● **STORED DATA**:
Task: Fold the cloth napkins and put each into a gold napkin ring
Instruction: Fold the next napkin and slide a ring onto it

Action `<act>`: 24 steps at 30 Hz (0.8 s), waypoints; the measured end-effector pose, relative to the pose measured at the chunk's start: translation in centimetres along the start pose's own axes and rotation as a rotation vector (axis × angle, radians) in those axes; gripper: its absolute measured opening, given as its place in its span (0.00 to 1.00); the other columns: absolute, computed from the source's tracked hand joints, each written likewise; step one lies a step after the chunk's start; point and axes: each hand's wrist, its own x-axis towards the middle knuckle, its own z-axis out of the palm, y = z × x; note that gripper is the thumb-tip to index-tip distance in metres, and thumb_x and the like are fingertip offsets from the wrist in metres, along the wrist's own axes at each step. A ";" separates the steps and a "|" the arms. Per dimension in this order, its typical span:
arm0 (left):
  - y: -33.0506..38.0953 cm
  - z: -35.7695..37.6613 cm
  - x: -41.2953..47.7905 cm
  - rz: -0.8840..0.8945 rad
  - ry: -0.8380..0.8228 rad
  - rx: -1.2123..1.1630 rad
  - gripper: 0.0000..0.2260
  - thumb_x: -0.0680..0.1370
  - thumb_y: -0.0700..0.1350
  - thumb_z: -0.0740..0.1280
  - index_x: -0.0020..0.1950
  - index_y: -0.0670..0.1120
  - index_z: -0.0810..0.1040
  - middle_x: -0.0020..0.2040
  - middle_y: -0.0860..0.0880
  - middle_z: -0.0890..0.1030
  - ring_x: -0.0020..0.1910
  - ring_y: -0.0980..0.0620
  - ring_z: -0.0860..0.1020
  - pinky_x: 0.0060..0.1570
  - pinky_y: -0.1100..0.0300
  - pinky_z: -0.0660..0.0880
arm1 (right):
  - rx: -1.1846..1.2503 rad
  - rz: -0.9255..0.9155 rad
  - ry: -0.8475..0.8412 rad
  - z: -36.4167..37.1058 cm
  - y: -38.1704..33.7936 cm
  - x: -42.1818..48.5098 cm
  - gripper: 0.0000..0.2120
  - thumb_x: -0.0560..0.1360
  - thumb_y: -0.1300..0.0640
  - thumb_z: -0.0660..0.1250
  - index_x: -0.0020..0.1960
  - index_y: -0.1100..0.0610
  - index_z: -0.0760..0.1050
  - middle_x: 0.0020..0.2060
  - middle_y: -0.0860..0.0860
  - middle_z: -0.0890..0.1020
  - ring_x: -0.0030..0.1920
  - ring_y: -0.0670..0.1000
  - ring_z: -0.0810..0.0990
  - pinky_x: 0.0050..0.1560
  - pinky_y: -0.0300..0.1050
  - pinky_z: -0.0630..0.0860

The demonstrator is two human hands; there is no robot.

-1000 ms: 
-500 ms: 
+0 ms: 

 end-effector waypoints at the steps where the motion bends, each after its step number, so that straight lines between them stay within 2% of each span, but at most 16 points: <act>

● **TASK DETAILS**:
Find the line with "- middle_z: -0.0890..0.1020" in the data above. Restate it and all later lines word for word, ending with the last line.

● **YOUR RESPONSE**:
  - middle_z: -0.0890..0.1020
  - ring_x: -0.0030..0.1920
  - ring_y: -0.0670..0.1000
  - ring_z: -0.0810..0.0990
  - pinky_x: 0.0050..0.1560
  - pinky_y: -0.0300..0.1050
  - pinky_z: -0.0630..0.0860

The demonstrator is two human hands; there is no robot.

-1000 ms: 
-500 ms: 
+0 ms: 

 end-effector waypoints at the steps where the motion bends, each after its step number, so that straight lines between them stay within 2% of each span, but at most 16 points: <act>

Nothing remains to add to the output.